#### Data
= Beginning of Section =

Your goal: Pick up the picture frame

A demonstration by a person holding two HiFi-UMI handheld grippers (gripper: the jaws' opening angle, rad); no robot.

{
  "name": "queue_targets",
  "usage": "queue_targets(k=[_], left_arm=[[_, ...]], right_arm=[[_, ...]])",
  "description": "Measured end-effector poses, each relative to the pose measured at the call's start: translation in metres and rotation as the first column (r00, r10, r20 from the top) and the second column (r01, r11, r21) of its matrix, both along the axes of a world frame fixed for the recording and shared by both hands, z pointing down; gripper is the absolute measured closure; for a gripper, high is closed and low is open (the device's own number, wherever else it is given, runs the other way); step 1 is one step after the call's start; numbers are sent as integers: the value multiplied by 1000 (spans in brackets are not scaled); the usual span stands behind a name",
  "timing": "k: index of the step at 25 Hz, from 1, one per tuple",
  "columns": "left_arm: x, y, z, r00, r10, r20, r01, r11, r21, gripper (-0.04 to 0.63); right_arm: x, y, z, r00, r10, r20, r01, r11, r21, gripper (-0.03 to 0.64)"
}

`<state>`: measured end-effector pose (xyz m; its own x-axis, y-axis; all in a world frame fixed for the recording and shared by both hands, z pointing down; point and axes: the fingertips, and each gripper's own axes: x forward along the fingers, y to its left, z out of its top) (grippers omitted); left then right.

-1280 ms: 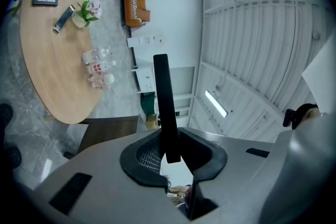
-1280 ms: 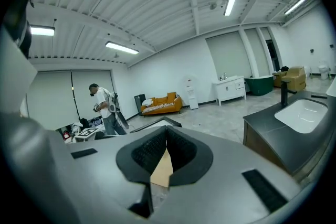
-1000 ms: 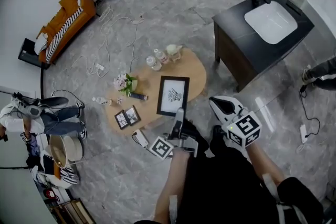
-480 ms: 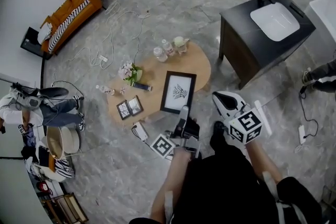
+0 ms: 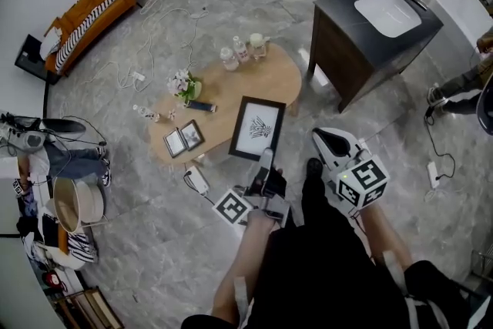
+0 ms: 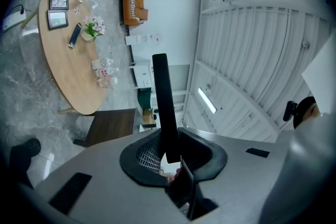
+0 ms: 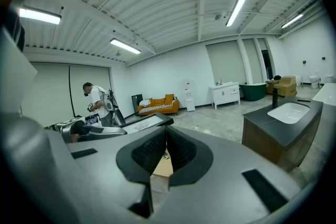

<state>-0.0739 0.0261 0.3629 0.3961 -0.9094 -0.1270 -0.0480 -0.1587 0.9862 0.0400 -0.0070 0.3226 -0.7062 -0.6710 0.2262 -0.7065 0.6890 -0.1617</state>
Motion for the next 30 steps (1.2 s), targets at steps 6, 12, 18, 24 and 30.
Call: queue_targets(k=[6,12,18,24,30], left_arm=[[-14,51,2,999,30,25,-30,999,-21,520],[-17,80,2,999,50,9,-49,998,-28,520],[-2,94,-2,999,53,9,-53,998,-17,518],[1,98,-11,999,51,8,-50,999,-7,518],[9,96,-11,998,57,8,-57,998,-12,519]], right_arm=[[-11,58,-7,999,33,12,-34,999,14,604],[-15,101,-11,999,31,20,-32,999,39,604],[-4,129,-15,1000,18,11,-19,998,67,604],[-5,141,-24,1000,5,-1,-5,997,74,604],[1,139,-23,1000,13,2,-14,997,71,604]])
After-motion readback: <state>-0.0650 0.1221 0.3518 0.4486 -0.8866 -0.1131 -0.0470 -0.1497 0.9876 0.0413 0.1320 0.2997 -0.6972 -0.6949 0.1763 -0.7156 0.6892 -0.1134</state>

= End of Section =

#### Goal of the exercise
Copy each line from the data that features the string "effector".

#### Exercise answer
  "description": "Measured end-effector poses, each relative to the pose measured at the call's start: translation in metres and rotation as the first column (r00, r10, r20 from the top) and the second column (r01, r11, r21) of its matrix, both along the axes of a world frame fixed for the recording and shared by both hands, z pointing down; gripper is the absolute measured closure; for a gripper, high is closed and low is open (the device's own number, wherever else it is given, runs the other way); step 1 is one step after the call's start; numbers are sent as integers: the value multiplied by 1000 (spans in brackets are not scaled); the usual span stands behind a name",
`<state>`: measured end-effector pose (xyz m; its own x-axis, y-axis; all in a world frame fixed for the recording and shared by both hands, z pointing down; point and axes: the fingertips, and each gripper's own axes: x forward along the fingers, y to its left, z out of its top) (grippers omitted); left then right.

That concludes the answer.